There are always risks, and at the moment these revolve around issues like the ability of China to smoothly negotiate its economic challenges.

On the other hand, the economy could do better than forecast.

That’s why the Government takes a medium-term approach to fiscal policy, looking through ups and downs and focusing on the overall path of the Crown’s finances.

That path shows increasing surpluses and government debt falling below 20 per cent of GDP, in line with the Government’s objectives.

Every year at this event I try to talk about an aspect of the Budget that’s relevant for Kiwi businesses and I’m going to do so again today.

Last year you might recall I announced an increase in Callaghan Innovation’s co-funding budget.

Our efforts to raise business innovation are paying dividends, with a Statistics NZ survey last week reporting a 15 per cent lift in business R&D activity in just one year.

Today I’m going to announce some tax changes that will be positive for businesses, and especially for smaller businesses.

But before that I want to run through some of our other activities in the business space.

The first point I want to make is that government is a big business in its own right.

We own and operate hospitals and schools, for example, provide law enforcement and defence services, and run transport, electricity and housing businesses.

Excluding transfers, we are a quarter of the economy.

Our biggest contribution to New Zealand’s productivity is in running our 25 per cent better.

And by keeping our spending in check we reduce some of the burden on taxpayers and provide more space for the internationally competitive sectors of the economy to grow.

So the Government is continuing to get its own house in order – making sure we are good providers of services and good owners of assets.

In our welfare and social housing reforms, for example, we are promoting more competition, using more commercial tools like actuarial valuations, and focusing on getting our customers back to independence.

A private sector business needs to understand its customers because they drive its revenue.
We need to understand our customers because they drive our costs.

We are digging into these costs and the information is leading to important changes in the public sector.

Alongside other programmes, this approach is helping to reduce government spending as a proportion of GDP, as well as getting better results for New Zealanders.

The Treasury has calculated that in structural terms – so not including cyclical factors like whether the economy is in a boom or a recession – government spending increased by eight percentage points of GDP between 2004 and 2009.

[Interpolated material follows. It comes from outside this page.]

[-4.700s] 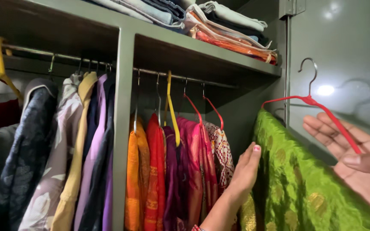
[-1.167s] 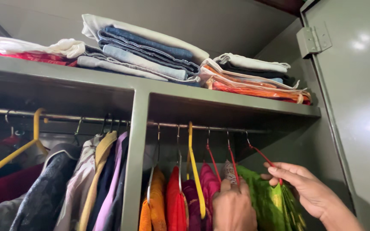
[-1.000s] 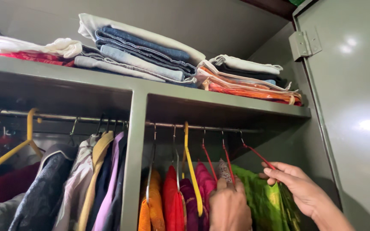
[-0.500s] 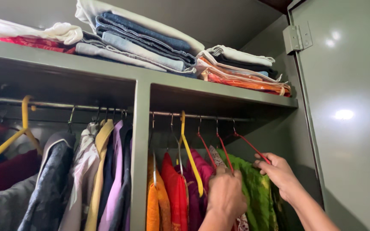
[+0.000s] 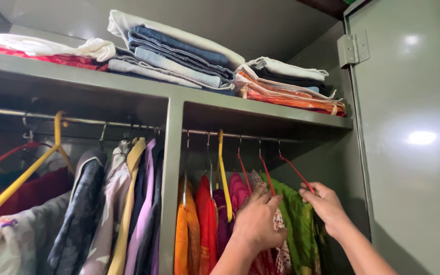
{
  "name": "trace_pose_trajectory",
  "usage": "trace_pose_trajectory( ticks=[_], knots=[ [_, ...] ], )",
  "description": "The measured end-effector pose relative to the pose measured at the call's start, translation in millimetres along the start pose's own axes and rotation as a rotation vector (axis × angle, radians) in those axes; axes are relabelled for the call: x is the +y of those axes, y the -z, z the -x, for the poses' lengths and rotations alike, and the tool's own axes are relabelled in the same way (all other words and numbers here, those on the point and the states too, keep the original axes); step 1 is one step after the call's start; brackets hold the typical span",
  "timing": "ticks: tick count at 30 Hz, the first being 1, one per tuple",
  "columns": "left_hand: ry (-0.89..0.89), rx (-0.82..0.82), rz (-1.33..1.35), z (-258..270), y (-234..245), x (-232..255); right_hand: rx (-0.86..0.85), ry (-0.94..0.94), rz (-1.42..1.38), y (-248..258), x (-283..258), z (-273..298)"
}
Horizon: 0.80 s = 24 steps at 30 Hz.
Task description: The person takes folded garments from a bed, places each on a hanger, and hangs them in a metal wardrobe. The person repeats this process for several colorful garments, moving between the bed and the wardrobe.
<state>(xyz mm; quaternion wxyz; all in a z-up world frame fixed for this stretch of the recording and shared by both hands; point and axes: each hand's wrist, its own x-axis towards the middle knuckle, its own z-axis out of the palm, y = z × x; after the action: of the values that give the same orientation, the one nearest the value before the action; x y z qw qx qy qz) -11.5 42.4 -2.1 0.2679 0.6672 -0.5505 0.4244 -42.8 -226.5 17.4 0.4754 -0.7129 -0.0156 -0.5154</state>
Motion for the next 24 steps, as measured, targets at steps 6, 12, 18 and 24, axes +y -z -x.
trace_pose_trajectory(
  ticks=[6,12,18,24],
  knots=[
    [0.081,0.010,0.063,14.2,5.6,30.1,-0.089,-0.220,0.019,21.8,-41.8,35.9],
    [0.241,0.050,0.082,24.7,10.4,66.3,-0.141,-0.207,0.012,44.6,-89.6,76.7],
    [0.397,0.165,0.250,21.7,27.3,115.2,-0.221,-0.034,-0.090,58.6,-130.2,112.9],
    [0.430,0.243,0.305,26.2,50.8,170.6,-0.256,0.048,-0.077,70.5,-173.6,160.6]
  ],
)
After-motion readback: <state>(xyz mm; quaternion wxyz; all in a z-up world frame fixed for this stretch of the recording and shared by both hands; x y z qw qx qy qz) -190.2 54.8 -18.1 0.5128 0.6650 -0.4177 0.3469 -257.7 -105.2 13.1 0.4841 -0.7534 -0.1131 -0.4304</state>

That increase was simply unaffordable and would have seen a blowout in government debt.

In response, our approach has been to reduce Budget operating allowances, make efficiency savings across the public sector, and shift the focus of government agencies onto working together to achieve results under an assumption of limited new funding.

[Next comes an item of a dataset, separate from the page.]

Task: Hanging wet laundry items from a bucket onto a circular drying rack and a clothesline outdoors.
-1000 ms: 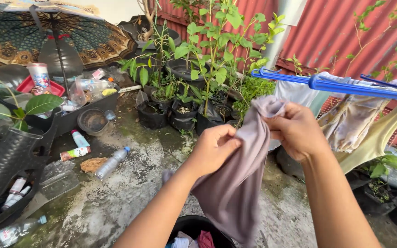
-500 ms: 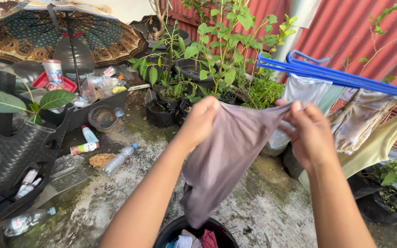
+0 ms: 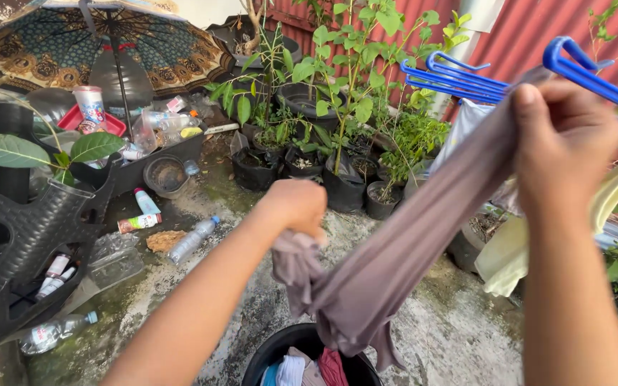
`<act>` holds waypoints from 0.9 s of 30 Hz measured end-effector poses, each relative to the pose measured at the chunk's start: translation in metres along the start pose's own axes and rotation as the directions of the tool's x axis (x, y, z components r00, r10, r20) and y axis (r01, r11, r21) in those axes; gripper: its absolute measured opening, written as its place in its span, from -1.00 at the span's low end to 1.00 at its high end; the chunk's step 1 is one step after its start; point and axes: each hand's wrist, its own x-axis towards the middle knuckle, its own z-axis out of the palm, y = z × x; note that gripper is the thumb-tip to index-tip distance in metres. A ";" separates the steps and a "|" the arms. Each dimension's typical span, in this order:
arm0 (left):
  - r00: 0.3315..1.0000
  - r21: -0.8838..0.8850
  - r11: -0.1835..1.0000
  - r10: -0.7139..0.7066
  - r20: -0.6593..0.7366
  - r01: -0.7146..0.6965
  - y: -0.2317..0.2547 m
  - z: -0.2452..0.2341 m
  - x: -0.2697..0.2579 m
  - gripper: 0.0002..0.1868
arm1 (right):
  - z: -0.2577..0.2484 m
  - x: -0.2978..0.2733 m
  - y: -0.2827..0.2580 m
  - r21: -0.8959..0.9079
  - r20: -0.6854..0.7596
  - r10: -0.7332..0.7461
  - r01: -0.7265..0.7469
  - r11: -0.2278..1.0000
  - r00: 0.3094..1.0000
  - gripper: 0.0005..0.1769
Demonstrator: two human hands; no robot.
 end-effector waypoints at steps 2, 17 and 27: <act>0.992 0.120 0.990 -0.085 0.089 0.074 -0.023 0.026 0.002 -0.60 | -0.008 0.003 -0.016 -0.069 -0.008 -0.050 0.049 0.996 0.999 -0.89; 0.983 -0.313 0.937 -0.117 0.139 0.156 0.041 0.086 0.011 -0.43 | 0.008 0.004 -0.059 -0.059 0.377 -0.170 0.207 0.977 0.910 -0.04; 0.918 -0.936 -0.093 0.252 0.307 0.338 0.018 0.075 -0.007 -0.10 | -0.026 0.046 0.011 -0.628 0.272 -0.405 0.480 0.612 0.873 -0.36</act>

As a result, we have reversed most of that increase in spending from the mid-2000s and got the operating balance back into surplus.

So an important role for the Government in supporting business activity is to keep its own house in order.

Another is to provide an environment where businesses can be flexible and resilient.

The business growth agenda is the master list of hundreds of government initiatives in this area.

Let me mention just a few.

New Zealand’s future is in being an open, outward-facing country, welcoming of people and ideas from other countries, and part of wide-reaching global supply chains.
It’s worth reminding ourselves that 99.9 per cent of the potential customers for our products live overseas.

Many of these are in the fast-growing Asia-Pacific region that surrounds us.
That’s why the TPP agreement is so important – it puts a crucial piece into the jigsaw.

When TPP comes into force, New Zealand will have free trade relationships with China, Hong Kong, Chinese Taipei, Japan, Korea, the ten ASEAN countries, Australia, Chile, Peru, Mexico, the United States and Canada.
That’s pretty much the entire Pacific Rim.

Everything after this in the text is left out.